#### [Data for this exercise]
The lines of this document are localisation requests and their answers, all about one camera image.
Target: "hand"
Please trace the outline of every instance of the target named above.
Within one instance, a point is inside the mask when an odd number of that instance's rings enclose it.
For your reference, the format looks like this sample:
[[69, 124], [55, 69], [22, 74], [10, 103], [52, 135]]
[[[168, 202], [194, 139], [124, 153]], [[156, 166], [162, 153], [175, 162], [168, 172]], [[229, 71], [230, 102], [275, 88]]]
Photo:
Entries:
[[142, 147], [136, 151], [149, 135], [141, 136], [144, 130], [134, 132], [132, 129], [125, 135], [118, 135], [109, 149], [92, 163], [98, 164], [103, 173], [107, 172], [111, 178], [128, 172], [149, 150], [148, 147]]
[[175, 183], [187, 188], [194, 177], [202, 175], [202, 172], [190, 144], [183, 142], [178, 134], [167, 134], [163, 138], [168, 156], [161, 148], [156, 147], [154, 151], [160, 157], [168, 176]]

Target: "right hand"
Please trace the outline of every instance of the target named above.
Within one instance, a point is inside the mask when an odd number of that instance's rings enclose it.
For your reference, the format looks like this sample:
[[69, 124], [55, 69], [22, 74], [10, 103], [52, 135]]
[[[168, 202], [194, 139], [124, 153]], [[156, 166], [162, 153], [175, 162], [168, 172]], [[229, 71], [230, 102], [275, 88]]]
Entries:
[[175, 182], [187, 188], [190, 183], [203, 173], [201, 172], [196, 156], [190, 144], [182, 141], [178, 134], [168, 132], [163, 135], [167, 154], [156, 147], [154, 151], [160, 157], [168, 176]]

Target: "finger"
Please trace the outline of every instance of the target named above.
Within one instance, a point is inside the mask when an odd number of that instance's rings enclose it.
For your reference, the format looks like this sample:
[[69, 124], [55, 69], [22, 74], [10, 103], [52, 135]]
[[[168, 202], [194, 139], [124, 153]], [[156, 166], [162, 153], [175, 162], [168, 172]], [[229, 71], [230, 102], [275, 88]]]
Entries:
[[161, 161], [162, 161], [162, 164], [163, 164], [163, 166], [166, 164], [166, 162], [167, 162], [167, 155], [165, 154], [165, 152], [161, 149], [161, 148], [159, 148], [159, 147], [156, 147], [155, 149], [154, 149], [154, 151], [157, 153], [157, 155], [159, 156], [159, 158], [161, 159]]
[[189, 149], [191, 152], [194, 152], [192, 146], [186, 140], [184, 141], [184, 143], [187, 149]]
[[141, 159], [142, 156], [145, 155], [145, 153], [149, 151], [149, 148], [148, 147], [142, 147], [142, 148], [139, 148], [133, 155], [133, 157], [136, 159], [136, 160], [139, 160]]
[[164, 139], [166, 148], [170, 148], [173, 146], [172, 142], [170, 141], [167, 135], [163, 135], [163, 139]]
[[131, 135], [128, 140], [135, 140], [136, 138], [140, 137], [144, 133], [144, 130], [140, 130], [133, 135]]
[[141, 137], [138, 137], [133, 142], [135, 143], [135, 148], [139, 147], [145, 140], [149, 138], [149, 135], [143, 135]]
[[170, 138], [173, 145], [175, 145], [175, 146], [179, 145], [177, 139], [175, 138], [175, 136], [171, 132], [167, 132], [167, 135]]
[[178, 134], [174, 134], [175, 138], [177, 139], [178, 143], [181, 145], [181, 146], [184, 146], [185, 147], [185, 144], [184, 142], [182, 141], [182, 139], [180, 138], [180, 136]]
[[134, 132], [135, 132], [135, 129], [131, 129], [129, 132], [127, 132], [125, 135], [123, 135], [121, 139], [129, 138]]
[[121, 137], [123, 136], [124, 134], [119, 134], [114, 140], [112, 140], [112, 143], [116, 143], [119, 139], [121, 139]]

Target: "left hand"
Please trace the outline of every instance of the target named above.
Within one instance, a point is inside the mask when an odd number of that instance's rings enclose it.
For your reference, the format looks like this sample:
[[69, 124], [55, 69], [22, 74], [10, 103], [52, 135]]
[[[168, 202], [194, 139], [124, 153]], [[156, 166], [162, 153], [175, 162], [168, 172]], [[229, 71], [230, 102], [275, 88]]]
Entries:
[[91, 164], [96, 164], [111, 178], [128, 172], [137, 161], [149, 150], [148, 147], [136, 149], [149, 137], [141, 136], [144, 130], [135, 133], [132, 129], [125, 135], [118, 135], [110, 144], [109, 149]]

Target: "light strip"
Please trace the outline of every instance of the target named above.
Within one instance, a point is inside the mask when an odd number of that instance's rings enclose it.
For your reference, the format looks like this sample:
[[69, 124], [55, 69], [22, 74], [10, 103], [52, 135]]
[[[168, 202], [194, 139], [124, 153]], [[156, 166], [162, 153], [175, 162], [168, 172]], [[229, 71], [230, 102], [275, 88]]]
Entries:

#### [What to do]
Your answer must be an exact transcription of every record above.

#### [Solution to this problem]
The lines of this document are localisation requests and their answers, all about one camera image.
Target: "hand"
Please trace the outline of every instance of the target named above.
Within one instance, a point is inside the mask when an odd number of that instance's rings enclose it.
For your reference, the format looks like this sample:
[[69, 124], [55, 69], [22, 74], [10, 103], [52, 135]]
[[[168, 202], [194, 139], [124, 153]], [[156, 166], [162, 153], [175, 162], [168, 172]], [[229, 71], [230, 102], [275, 88]]]
Photo:
Entries:
[[142, 147], [136, 151], [149, 135], [141, 136], [144, 130], [134, 132], [132, 129], [125, 135], [118, 135], [109, 149], [92, 163], [98, 164], [103, 173], [107, 172], [111, 178], [128, 172], [149, 150], [148, 147]]
[[175, 183], [187, 188], [194, 177], [202, 175], [202, 172], [190, 144], [183, 142], [178, 134], [167, 134], [163, 138], [168, 156], [161, 148], [156, 147], [154, 151], [160, 157], [168, 176]]

Target: "right hand"
Please trace the outline of every instance of the target named above.
Within one instance, a point is inside the mask when an odd number of that instance's rings enclose it.
For your reference, the format looks like this sample:
[[69, 124], [55, 69], [22, 74], [10, 103], [52, 135]]
[[[168, 202], [194, 139], [124, 153]], [[156, 166], [162, 153], [175, 162], [168, 172]], [[229, 71], [230, 102], [275, 88]]]
Entries:
[[175, 182], [187, 188], [190, 183], [203, 173], [201, 172], [196, 156], [190, 144], [182, 141], [178, 134], [168, 132], [163, 135], [167, 154], [156, 147], [154, 151], [160, 157], [168, 176]]

Target: "finger"
Please trace the outline of every instance of the target named above.
Within one instance, a point is inside the mask when an odd number of that instance's rings enclose it.
For your reference, the format looks like this sample:
[[69, 124], [55, 69], [22, 74], [10, 103], [52, 135]]
[[[168, 202], [194, 139], [124, 153]], [[156, 166], [162, 153], [175, 162], [168, 172]], [[229, 71], [230, 102], [275, 88]]]
Entries:
[[161, 161], [162, 161], [162, 164], [163, 164], [163, 166], [166, 164], [166, 162], [167, 162], [167, 155], [165, 154], [165, 152], [161, 149], [161, 148], [159, 148], [159, 147], [156, 147], [155, 149], [154, 149], [154, 151], [157, 153], [157, 155], [159, 156], [159, 158], [161, 159]]
[[189, 149], [191, 152], [194, 152], [192, 146], [186, 140], [184, 141], [184, 143], [187, 149]]
[[141, 159], [142, 156], [145, 155], [145, 153], [149, 151], [149, 148], [148, 147], [142, 147], [142, 148], [139, 148], [133, 155], [133, 157], [136, 159], [136, 160], [139, 160]]
[[164, 139], [166, 148], [170, 148], [173, 146], [172, 142], [170, 141], [167, 135], [163, 135], [163, 139]]
[[131, 135], [128, 140], [135, 140], [136, 138], [140, 137], [144, 133], [144, 130], [140, 130], [133, 135]]
[[141, 137], [138, 137], [133, 142], [135, 143], [135, 148], [139, 147], [145, 140], [149, 138], [149, 135], [143, 135]]
[[170, 138], [173, 145], [175, 145], [175, 146], [179, 145], [177, 139], [175, 138], [175, 136], [171, 132], [167, 132], [167, 135]]
[[178, 134], [174, 134], [175, 138], [177, 139], [178, 143], [181, 145], [181, 146], [184, 146], [185, 147], [185, 144], [184, 142], [182, 141], [182, 139], [180, 138], [180, 136]]
[[134, 132], [135, 132], [135, 129], [131, 129], [129, 132], [127, 132], [125, 135], [123, 135], [121, 139], [129, 138]]
[[121, 137], [123, 136], [124, 134], [119, 134], [114, 140], [112, 140], [112, 143], [116, 143], [119, 139], [121, 139]]

Target: "left hand"
Please trace the outline of every instance of the target named above.
Within one instance, a point is inside the mask when an odd number of that instance's rings enclose it.
For your reference, the format looks like this sample:
[[69, 124], [55, 69], [22, 74], [10, 103], [52, 135]]
[[[168, 202], [194, 139], [124, 153]], [[156, 166], [162, 153], [175, 162], [168, 172]], [[229, 71], [230, 102], [275, 88]]]
Entries:
[[91, 164], [96, 164], [111, 178], [128, 172], [137, 161], [149, 150], [148, 147], [136, 149], [149, 137], [141, 136], [144, 130], [135, 133], [132, 129], [125, 135], [118, 135], [110, 144], [109, 149]]

Target: "light strip"
Please trace the outline of every instance of the target named above.
Within one instance, a point is inside the mask when an odd number of that instance's rings enclose it.
For your reference, the format looks like this sample:
[[69, 124], [55, 69], [22, 74], [10, 103], [52, 135]]
[[[168, 202], [194, 139], [124, 153]], [[156, 166], [162, 153], [175, 162], [168, 172]], [[229, 71], [230, 102], [275, 88]]]
Entries:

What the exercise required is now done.